• What you have to do:
Set down exactly the lines below, starting at the one that contains "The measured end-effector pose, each" and ending at the one that contains "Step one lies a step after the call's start", with both of those lines included and nothing else.

—————

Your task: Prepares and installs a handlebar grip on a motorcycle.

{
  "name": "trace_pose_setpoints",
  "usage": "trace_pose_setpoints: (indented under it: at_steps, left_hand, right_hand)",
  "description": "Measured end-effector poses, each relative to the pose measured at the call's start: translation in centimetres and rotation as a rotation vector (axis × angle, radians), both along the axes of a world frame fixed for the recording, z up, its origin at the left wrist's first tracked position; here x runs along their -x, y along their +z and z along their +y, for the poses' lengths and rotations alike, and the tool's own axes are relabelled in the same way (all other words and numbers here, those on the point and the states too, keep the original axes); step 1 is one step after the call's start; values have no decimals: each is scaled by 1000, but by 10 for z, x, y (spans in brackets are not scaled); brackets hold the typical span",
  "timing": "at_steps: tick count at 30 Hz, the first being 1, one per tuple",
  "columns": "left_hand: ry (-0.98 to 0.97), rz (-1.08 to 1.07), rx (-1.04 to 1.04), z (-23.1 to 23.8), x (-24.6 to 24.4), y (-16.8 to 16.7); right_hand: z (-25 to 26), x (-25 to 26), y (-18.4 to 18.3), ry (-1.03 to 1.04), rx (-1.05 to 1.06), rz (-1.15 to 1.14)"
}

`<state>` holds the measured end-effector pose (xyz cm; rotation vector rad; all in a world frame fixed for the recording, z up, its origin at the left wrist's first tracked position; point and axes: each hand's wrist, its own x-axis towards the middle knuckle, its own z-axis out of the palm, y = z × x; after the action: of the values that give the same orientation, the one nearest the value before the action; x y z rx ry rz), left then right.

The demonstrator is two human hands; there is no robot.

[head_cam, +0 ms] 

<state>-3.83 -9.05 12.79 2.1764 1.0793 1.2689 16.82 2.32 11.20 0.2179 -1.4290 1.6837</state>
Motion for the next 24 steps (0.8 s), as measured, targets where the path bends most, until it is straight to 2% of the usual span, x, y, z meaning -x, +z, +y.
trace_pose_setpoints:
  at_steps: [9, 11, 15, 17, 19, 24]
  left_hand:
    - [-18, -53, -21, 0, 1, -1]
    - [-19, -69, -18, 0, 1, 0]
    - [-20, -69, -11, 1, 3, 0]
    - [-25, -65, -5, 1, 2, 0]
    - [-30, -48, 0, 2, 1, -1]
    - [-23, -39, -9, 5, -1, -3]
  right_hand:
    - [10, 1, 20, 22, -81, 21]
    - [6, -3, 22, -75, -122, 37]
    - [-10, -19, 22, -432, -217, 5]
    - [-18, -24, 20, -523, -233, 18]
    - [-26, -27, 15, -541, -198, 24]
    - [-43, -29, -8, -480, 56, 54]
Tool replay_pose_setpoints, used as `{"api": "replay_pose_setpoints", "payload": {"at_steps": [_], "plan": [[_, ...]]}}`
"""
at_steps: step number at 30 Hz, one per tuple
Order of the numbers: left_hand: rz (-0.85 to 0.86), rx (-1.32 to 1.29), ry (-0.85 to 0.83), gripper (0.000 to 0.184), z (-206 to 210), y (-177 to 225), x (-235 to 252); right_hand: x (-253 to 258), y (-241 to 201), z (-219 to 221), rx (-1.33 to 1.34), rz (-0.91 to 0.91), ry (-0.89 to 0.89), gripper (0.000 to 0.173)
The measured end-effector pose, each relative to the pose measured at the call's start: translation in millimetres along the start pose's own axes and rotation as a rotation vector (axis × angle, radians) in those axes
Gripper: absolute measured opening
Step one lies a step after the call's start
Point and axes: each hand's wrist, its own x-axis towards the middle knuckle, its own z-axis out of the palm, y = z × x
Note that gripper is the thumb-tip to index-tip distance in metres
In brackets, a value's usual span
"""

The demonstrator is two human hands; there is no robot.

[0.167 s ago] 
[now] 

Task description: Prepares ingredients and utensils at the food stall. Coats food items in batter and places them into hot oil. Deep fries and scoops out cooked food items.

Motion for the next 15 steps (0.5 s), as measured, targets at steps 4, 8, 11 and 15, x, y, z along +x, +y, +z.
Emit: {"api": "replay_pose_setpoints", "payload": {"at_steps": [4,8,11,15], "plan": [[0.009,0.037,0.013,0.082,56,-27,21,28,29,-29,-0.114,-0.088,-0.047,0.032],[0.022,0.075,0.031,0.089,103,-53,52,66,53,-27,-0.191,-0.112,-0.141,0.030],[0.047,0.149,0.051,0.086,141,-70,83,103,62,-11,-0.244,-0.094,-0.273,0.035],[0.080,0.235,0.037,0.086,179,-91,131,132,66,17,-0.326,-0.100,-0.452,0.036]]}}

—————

• Response:
The measured end-effector pose, each relative to the pose measured at the call's start: translation in millimetres along the start pose's own axes and rotation as a rotation vector (axis × angle, radians) in those axes
Gripper: absolute measured opening
Step one lies a step after the call's start

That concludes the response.